Памятна еще одна встреча с кубинцем, да не простым, а с самим Фиделем. Если быть более точным, то это были проводы во Внуково после окончания его визита. В советское время было принято важных гостей и персон встречать и провожать при всеобщем ликовании народа. Для этого целые коллективы заводов, научных и учебных институтов, министерств и ведомств выводили или вывозили на улицы или в аэропорты. За нашим институтом было закреплено место на Ленинском проспекте у своего  столба - номера уже не помню, но к счастью где-то  вначале ближе к центру города. Оказывается, все столбы вдоль правительственных трасс были пронумерованы.

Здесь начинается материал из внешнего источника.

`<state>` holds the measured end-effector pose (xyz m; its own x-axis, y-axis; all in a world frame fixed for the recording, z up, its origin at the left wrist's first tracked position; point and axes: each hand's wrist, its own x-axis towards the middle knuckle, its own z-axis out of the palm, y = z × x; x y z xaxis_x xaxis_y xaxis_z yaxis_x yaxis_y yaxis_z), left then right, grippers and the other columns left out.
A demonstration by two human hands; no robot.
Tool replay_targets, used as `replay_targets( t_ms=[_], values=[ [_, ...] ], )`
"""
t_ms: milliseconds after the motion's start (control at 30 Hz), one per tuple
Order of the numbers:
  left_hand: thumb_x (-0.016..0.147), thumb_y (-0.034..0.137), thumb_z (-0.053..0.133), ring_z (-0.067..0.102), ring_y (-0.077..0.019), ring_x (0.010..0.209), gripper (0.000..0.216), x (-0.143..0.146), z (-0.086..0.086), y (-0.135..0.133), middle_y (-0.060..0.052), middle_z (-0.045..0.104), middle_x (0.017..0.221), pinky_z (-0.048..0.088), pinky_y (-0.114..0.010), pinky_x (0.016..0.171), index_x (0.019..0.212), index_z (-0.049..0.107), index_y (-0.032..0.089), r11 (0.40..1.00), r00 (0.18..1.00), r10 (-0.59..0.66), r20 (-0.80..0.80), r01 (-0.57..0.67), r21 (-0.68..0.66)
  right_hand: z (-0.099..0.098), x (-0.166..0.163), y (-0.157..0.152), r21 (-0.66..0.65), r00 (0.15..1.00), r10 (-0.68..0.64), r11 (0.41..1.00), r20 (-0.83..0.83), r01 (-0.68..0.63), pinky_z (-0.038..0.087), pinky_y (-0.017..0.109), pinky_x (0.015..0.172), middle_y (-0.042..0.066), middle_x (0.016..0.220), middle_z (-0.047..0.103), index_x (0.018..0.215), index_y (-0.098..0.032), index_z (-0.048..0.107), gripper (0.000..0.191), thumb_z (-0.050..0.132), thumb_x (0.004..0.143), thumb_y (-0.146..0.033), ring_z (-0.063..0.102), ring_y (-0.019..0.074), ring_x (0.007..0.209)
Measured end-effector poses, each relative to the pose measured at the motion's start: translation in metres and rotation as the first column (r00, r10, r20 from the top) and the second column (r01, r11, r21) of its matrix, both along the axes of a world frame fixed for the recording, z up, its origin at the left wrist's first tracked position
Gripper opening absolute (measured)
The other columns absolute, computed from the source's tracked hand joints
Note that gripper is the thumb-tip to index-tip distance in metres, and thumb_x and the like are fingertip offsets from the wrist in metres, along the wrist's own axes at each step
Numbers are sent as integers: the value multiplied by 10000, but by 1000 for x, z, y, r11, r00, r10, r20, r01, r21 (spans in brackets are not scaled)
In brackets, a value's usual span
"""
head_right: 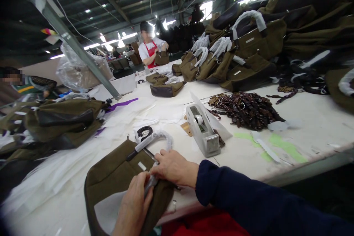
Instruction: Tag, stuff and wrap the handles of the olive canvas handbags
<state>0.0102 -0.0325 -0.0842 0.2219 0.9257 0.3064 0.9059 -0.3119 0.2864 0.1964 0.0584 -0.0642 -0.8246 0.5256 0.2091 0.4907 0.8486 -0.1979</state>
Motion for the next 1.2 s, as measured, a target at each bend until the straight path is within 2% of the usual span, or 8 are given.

 Но шел июль 1972 года, тогда я еще работал в Минторге, и большую группу сотрудников, преимущественно молодежь, посадили в автобус и доставили во Внуково. Летное поле было огорожено и Фидель в сопровождении А.Н.Косыгина шел быстрым шагом вдоль ограды, изредка притормаживая, чтобы пожать тянущиеся к нему  руки. Народ скандировал известные речёвки: - Куба, си, янки, но! Патриа о муэрте!! Наши девочки выкрикивали что-то вроде: - Фидель, приезжай еще, мы тебя любим. Я перегнулся через ограду  и сумел несильно  шлепнуть его по плечу. Честно говоря, я с трудом  поборол желание  сорвать с него погон на памятный сувенир. Фидель выглядел явно усталым и улыбался через силу. Мне тогда понравилось, что Косыгин шел рядом, но  чуть сбоку, и совсем не старался привлечь к себе внимание, да и его чуть кривоватая улыбка говорила о понимании цены этого отчасти показного  ликования собранной по приказу свыше толпы.

Два года назад в СМИ появились сообщения о  восстановлении РЛС на Кубе и создании станций ГЛОНАСС в некоторых странах Латинской Америки. Если это будет реализовано, то укрепит информационную безопасность России. Обнадеживают и самые последние события: встреча Папы Франциска и Патриарха Кирилла в Гаване, а также восстановление дипломатических отношений Кубы и США и визит Обамы на Кубу. Рауль Кастро намного гибче старшего брата и, кажется, понимает необходимость проведения экономических реформ, но ему более импонирует китайский путь развития: ослабление вожжей в экономике при жестком, а порой и жестоком подавления политической оппозиции и абсолютной монополии на власть КПК. Поживем – увидим. Хочется пожелать народу Кубы социальных и экономических преобразований, но без наших российских перегибов и откровенных глупостей.